Exercise details
Whenever the word "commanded" turns up in a line of the data below, copy that line.

Recorded data
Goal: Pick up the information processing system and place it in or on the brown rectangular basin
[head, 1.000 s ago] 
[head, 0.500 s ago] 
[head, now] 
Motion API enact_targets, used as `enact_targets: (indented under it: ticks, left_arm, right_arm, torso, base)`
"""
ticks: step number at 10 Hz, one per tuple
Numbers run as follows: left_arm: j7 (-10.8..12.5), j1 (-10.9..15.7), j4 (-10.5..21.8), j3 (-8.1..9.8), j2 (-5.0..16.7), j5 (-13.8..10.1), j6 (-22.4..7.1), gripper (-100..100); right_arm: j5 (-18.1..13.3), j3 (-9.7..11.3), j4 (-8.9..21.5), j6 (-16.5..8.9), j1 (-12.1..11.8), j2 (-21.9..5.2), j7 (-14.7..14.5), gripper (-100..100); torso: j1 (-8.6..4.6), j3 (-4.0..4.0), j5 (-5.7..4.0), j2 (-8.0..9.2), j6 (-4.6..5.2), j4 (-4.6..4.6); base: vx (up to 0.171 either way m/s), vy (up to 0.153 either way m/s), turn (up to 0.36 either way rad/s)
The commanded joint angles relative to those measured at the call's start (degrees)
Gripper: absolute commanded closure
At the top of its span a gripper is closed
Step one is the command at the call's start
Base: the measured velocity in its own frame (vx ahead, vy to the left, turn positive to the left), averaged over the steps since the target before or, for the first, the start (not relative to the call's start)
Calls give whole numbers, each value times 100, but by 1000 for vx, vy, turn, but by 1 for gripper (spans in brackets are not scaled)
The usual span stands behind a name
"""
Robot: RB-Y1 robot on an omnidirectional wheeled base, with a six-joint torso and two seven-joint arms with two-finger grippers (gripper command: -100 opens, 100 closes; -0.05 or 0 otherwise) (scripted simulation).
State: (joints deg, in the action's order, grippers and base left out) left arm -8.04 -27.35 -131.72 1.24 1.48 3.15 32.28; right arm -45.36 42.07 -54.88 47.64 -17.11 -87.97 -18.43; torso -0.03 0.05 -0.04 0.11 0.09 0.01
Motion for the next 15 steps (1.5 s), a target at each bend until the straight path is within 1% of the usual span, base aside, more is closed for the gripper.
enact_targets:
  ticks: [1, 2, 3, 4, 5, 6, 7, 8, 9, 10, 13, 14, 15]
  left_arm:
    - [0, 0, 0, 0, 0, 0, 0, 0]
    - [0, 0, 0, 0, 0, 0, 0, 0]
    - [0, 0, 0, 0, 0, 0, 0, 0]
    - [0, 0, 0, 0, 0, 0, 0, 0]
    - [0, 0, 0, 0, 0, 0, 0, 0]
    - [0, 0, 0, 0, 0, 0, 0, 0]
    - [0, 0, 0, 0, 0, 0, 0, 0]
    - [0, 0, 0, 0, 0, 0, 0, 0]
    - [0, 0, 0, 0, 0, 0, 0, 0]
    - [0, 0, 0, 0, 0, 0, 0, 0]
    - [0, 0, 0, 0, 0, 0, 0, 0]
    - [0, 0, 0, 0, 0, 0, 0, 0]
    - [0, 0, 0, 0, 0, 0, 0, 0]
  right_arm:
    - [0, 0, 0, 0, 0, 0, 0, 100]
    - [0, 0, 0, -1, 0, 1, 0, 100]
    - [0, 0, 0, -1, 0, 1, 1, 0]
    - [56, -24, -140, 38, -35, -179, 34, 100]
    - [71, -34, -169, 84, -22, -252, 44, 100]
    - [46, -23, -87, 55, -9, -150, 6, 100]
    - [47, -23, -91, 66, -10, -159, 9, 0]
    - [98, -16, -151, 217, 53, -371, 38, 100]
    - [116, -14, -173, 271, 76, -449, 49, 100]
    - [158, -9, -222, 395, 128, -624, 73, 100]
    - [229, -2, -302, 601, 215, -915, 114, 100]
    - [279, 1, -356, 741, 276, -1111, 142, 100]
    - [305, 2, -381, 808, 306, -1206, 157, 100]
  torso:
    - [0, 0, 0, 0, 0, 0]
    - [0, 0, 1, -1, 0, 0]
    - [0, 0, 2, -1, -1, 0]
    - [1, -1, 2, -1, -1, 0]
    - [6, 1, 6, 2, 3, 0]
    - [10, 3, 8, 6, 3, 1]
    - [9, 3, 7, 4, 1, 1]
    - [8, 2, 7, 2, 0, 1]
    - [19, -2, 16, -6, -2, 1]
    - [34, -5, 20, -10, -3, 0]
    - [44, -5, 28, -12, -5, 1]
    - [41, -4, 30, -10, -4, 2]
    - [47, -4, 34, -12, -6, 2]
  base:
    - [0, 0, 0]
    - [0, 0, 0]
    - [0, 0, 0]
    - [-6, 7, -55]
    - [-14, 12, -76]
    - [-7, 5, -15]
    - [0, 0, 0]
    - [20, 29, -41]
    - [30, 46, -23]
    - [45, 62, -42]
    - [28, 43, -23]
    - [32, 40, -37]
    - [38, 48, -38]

Answer section
The commanded joint angles relative to those measured at the call's start (degrees)
Gripper: absolute commanded closure

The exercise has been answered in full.